The 31-Year-Old Strategist Behind the Shutdown - KedarMhaswade
http://online.wsj.com/article/SB10001424052702303382004579129360000422966.html?dsk=y

======
guelo
The source of the political crisis in American government is that the Tea
Party captured a lot of state governments in 2010 and then proceeded to
gerymander congressional districts to their favor. That means that no matter
how insanely destructive House republicans get they can't be voted out, at
least until the next census. So there is no accountibility. And since they're
ideology borders on a religous war we're in for a bad ride.

------
MaysonL
From the article _' I really believe we are in a great position right now,"
says Michael Needham, the 31-year-old president of Heritage Action, the
lobbying arm of the nation's largest conservative think tank. By "we" he means
the Republican Party and the conservative movement; their "great position"
refers to the potential to win the political battle over the government
shutdown._

Is the guy a total cynic, clinically insane, or just pathetically intoxicated
by his own rhetoric?

The slight possiblity that he might actually be correct in his assessment of
the situation gives me indigestion.

------
taylodl
_" Mr.
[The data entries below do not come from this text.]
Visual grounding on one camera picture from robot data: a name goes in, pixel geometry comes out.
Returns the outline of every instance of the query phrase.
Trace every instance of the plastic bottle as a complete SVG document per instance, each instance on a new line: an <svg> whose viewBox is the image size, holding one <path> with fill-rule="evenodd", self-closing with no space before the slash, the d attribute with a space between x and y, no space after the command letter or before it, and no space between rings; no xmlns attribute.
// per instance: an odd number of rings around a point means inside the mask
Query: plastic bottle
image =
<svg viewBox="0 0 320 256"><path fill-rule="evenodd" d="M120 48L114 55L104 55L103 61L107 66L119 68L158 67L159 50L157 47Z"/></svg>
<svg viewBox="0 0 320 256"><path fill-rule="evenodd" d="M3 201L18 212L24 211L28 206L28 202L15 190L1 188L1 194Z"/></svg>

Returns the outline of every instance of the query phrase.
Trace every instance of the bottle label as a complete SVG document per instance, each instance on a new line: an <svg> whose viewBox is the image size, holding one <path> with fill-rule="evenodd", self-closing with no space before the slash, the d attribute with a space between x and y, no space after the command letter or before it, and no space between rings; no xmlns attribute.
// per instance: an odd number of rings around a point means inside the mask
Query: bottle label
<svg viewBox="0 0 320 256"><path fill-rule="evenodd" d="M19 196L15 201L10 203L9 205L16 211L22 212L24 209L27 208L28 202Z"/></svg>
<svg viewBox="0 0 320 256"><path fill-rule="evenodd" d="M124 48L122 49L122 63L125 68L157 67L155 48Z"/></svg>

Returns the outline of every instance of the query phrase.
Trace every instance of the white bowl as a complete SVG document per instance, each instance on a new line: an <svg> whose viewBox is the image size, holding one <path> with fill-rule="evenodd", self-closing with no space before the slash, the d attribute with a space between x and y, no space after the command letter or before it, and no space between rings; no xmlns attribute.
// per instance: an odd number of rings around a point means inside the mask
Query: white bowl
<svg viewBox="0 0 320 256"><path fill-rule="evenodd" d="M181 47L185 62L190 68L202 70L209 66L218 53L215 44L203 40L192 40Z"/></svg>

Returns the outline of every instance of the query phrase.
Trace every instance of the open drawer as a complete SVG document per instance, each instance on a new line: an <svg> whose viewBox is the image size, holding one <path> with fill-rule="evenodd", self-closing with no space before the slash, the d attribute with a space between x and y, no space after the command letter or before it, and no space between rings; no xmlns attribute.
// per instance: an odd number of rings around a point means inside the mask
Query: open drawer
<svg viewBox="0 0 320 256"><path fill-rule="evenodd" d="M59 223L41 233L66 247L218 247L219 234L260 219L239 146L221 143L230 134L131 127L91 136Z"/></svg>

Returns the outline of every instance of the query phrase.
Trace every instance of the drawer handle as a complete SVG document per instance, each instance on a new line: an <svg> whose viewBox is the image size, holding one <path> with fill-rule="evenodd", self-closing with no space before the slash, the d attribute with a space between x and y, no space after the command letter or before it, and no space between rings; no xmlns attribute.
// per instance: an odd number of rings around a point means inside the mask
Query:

Needham is not apologetic at all for the shutdown that he sees as
regrettable but necessary collateral damage if it focuses the public on the
horrors of the health-care law."_

In other words the ends justifies the means. This is not how laws are to be
repealed. If they're successful then a very dangerous precedent will be set.
I'm admittedly not the biggest fan of Obamacare in its current form, but these
tactics to effectively repeal it without due process unnerves me.

------
alphakappa
What a pathetic waste of talent.